В течение нескольких недель после выходных, проведенных в захолустной гостинице, Ланг пребывал — и это его собственные слова, достаточно пошлые сами по себе и уж тем более в устах представителя литературного авангарда, — на седьмом небе. Он только и думал о том, как они с Саритой станут жить вместе, и даже повез ее смотреть апартаменты в новом роскошном доме на Мерикантовэген в Тэлё. Но Сарита чувствовала себя неловко, качала головой, и все закончилось косметическим ремонтом кухни и гостиной на Скарпшюттегатан. Пока велись работы, Ланг перебрался к Сарите и однажды ей заявил:

— Когда управятся на Скарпшюттегатан, мы можем сделать ремонт и здесь. Смотри, потолок уже обваливается, давай все перекрасим, тогда и комнаты будут выглядеть просторнее…

— Минуточку, — сказала Сарита, — мне кажется, ты кое-что забываешь.

— А в чем дело? — спросил Ланг. Он уже привык к резкой смене ее настроения и приступам отчужденности. — Ты хочешь напомнить мне, что это не моя квартира?

— Нет, я хочу напомнить тебе, что это не моя квартира, — сухо сказала Сарита. — На самом деле она принадлежит приятелю Марко.

— Так позвони ему и спроси разрешения, — не отставал Ланг. — Думаю, он будет только рад. Ведь его собственность станет дороже.

— Я не могу себе это позволить, — сказала Сарита.

— Ничего, — сказал Ланг. — Расходы я беру на себя.

— Я не могу себе это позволить! — повторила Сарита, и голос ее на этот раз был колючим, как битое стекло.

Первое лето Сариты и Ланга было солнечным и теплым. Позже Ланг вспоминал июнь и июль как долгие светлые месяцы: пыльные дни и ленивые разговоры, посещение бассейна и парка Боргбаккен вместе с Миро, бесконечные белые ночи с песочно-соленым запахом загорелой кожи и возбуждающими любовными стонами Сариты.

Однажды вечером Ланг пообещал встретить Сариту с Миро в парке Сибелиуса. Ланг немного опоздал, и, когда пришел, они уже были там.
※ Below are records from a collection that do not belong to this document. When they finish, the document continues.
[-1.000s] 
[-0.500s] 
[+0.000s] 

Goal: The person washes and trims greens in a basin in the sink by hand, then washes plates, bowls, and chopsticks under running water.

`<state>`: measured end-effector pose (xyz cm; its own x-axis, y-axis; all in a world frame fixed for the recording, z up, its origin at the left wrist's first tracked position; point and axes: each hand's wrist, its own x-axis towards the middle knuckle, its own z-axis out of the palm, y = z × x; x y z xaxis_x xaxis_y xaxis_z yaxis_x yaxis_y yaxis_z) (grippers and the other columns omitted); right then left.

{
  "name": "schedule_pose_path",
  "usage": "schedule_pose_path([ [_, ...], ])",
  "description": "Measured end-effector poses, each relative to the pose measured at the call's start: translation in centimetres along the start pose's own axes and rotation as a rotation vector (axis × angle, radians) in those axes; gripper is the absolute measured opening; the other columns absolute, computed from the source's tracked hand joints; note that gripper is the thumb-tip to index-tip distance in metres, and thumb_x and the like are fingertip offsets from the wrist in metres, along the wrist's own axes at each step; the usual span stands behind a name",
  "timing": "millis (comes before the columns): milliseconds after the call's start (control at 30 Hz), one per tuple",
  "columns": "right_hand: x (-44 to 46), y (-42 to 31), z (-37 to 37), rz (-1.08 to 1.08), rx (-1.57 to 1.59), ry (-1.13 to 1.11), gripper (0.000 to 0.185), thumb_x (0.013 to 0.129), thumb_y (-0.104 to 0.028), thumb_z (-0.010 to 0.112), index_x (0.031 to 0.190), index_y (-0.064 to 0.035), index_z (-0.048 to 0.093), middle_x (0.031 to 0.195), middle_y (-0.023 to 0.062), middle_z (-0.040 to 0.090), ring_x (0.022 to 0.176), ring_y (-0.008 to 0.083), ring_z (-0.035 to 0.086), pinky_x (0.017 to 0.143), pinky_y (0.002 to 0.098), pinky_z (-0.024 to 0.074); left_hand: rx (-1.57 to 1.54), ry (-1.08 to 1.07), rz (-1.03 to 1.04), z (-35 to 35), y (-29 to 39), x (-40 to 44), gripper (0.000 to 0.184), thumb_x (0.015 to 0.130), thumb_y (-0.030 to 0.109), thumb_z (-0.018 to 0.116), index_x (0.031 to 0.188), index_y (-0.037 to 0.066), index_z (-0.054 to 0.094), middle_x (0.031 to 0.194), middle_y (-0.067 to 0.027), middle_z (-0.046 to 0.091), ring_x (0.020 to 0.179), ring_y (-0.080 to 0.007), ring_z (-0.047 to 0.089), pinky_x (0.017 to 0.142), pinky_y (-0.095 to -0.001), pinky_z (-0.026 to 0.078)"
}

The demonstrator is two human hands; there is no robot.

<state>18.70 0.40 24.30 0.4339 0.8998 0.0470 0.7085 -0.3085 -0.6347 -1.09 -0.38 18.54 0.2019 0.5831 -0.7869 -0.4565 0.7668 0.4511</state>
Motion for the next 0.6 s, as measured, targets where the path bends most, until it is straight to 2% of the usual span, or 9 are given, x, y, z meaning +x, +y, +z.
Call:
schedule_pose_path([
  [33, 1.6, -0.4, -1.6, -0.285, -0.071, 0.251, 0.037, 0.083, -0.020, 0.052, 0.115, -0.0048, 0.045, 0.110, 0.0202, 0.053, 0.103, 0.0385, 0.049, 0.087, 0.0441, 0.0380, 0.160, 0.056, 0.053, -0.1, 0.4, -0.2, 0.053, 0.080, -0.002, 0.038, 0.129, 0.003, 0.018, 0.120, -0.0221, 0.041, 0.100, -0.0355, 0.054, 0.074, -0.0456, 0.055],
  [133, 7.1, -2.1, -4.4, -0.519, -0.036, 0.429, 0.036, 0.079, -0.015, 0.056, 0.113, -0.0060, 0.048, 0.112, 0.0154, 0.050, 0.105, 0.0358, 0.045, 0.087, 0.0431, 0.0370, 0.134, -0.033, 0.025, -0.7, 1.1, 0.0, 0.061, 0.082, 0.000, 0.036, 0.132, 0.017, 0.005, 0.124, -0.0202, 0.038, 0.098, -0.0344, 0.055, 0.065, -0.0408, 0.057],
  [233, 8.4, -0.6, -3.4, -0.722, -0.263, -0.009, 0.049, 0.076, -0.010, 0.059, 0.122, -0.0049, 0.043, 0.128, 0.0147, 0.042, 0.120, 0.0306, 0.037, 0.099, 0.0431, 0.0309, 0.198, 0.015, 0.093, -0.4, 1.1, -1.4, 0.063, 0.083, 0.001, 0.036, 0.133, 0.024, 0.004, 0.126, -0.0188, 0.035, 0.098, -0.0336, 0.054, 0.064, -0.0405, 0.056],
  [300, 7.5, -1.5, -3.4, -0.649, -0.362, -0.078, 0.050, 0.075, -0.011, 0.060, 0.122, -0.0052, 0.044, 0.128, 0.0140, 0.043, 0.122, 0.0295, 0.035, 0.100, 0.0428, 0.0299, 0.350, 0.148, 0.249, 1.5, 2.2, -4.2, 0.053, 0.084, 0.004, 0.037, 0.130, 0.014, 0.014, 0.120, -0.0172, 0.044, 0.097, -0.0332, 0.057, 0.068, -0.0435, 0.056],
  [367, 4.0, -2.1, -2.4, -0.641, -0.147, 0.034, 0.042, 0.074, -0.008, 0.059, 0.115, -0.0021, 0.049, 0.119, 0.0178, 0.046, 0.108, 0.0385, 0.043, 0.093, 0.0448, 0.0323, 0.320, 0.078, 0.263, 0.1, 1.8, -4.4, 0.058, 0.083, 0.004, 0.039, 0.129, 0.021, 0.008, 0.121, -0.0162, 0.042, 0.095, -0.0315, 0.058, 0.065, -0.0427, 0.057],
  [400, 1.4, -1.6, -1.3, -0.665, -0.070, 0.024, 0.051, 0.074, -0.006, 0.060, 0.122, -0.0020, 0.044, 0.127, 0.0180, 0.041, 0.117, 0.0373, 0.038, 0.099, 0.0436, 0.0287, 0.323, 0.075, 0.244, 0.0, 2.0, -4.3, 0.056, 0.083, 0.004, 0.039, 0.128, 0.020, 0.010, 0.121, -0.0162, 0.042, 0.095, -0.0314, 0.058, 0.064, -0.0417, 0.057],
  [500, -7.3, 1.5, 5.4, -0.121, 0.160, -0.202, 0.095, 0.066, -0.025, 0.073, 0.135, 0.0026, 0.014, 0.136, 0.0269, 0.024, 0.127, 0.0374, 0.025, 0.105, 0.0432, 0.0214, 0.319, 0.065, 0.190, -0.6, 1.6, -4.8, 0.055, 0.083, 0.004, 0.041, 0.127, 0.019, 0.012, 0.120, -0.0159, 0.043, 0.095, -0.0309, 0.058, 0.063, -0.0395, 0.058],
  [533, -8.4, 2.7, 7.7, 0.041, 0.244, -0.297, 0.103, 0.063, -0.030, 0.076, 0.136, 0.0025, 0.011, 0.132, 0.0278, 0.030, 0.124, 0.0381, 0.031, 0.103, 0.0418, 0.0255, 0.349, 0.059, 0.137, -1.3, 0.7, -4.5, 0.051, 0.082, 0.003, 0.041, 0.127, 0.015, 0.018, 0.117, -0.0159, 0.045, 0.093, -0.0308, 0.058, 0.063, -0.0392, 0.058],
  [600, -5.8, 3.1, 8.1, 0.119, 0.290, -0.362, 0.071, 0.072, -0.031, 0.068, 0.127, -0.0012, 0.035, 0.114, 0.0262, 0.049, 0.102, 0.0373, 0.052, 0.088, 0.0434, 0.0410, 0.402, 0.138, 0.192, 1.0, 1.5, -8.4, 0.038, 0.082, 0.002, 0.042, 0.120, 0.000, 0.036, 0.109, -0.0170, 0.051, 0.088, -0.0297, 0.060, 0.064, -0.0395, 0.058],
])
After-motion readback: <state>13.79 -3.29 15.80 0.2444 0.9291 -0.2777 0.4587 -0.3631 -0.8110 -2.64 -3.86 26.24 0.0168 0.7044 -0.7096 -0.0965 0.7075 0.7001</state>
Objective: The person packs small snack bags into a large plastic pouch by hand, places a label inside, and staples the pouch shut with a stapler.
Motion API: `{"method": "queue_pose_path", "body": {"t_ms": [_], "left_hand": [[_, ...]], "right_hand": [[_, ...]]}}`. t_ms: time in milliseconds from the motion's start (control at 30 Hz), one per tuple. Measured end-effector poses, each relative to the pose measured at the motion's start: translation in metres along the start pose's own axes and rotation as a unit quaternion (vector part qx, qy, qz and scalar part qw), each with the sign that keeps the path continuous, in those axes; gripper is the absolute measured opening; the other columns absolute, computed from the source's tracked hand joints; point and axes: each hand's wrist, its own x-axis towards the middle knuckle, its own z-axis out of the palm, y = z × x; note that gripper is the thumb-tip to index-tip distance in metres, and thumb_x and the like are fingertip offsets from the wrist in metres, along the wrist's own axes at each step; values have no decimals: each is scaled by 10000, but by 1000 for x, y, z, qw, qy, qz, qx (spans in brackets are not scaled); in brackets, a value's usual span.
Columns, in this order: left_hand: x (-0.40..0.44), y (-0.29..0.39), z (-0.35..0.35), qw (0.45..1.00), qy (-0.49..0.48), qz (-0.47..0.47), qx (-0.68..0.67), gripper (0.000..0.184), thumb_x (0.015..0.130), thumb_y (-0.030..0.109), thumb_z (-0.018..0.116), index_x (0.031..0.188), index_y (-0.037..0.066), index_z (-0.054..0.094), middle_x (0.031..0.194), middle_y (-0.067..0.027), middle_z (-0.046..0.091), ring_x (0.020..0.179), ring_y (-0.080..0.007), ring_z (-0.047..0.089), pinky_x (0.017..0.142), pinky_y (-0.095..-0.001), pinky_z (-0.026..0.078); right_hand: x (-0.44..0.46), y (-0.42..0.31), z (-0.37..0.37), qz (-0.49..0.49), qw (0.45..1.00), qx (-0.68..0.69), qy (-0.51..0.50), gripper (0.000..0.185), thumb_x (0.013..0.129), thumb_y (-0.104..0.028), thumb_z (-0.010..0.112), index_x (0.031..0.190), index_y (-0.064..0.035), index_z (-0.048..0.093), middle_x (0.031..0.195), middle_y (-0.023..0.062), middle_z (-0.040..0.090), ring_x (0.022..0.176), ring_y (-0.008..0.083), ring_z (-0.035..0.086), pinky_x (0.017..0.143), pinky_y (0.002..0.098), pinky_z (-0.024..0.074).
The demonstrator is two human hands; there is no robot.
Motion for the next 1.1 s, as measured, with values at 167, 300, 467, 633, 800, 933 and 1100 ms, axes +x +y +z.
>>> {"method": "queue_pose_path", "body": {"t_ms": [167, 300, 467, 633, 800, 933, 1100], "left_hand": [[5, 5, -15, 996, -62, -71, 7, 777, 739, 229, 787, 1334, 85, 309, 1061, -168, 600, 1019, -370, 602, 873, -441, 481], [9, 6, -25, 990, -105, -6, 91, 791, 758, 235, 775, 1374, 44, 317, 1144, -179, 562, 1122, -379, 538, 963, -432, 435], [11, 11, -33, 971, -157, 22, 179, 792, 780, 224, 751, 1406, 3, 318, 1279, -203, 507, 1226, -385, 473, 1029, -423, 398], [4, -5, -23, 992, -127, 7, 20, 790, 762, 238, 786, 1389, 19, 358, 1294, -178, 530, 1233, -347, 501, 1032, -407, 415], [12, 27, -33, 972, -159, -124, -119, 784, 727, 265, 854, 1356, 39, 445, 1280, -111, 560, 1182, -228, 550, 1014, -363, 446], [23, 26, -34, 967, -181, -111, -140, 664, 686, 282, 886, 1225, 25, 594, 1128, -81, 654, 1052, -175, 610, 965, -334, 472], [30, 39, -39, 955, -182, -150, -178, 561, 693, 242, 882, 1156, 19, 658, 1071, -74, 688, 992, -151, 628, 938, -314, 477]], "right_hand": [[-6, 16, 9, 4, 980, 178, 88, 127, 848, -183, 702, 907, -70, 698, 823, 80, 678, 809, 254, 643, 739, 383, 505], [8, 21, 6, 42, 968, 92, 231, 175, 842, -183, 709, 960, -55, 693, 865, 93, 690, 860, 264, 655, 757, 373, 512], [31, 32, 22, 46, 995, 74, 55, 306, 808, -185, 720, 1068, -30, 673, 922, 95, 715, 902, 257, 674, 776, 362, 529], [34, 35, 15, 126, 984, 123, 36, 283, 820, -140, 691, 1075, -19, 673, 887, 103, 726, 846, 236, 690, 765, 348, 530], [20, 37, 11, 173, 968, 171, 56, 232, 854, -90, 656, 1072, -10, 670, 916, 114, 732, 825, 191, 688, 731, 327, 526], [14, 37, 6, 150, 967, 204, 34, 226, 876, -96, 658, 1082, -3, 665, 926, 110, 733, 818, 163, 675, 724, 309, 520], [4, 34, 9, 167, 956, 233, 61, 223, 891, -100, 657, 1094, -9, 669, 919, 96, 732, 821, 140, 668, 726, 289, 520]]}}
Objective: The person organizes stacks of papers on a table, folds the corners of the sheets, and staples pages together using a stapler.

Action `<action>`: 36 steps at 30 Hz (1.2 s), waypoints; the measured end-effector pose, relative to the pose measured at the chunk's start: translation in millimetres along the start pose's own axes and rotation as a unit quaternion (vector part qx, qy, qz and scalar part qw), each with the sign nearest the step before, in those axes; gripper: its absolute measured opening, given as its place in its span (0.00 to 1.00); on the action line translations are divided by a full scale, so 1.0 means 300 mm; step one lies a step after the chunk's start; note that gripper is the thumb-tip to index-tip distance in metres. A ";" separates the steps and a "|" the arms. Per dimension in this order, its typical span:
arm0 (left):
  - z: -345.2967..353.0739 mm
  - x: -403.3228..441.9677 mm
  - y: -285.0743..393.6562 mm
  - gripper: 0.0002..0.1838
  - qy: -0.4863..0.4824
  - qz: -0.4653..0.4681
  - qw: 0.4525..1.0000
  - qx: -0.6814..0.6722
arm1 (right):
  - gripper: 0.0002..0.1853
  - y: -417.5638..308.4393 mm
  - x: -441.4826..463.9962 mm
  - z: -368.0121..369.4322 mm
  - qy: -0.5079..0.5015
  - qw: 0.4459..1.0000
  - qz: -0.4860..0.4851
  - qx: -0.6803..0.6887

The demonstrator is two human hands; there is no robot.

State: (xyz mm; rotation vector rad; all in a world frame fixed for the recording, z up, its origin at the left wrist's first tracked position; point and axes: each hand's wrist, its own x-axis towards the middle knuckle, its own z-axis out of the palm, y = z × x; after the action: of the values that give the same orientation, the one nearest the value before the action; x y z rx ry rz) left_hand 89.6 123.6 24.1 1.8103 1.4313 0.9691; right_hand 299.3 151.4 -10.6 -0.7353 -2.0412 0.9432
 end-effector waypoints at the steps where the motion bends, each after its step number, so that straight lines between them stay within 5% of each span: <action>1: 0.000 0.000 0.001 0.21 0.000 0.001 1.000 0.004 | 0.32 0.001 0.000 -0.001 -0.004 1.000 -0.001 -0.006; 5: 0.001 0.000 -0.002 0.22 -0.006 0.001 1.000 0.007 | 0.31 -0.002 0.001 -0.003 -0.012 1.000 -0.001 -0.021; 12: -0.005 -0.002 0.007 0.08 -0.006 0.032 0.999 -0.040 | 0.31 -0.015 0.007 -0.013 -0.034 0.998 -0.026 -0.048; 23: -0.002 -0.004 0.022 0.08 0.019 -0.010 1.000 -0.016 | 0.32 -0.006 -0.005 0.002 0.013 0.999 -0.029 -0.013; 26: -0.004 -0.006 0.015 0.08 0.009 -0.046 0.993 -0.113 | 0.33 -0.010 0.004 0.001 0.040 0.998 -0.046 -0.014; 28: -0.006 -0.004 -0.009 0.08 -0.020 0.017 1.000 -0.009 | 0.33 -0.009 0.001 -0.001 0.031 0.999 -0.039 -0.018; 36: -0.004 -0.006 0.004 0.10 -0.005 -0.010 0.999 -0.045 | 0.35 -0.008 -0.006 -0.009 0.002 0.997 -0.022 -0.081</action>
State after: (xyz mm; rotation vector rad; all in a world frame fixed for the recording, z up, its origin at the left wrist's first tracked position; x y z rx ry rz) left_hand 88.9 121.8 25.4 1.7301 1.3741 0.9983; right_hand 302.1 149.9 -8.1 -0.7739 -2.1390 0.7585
Миро играл в салки с каким-то мальчишкой в тени высоких деревьев, а Сарита, расположившись на зеленой скамье, читала «Дневник Бриджит Джонс». Солнечный свет касался ветвей берез и темных волос Сариты, в то лето украшенных спереди ярко-рыжей прядью. На ней были светлая рубашка с широким воротом, черные брюки и дорогие кроссовки из «Юнион Файв». Она так увлеклась чтением, что страшно испугалась, когда Ланг, подкравшись сзади, поцеловал ее в щеку. А потом у нее весь вечер было плохое настроение: в ответ на шутку Ланга, что она сидит в парке с «Бриджит Джонс», в то время как дома на ночном столике ее дожидаются романы Макьюэна, Оутс и Снельман, Сарита раздраженно ответила, что только лицемеры вроде него пытаются убедить весь свет, будто они слишком умны для того, чтобы иногда полистать что-нибудь легкое и развлекательное.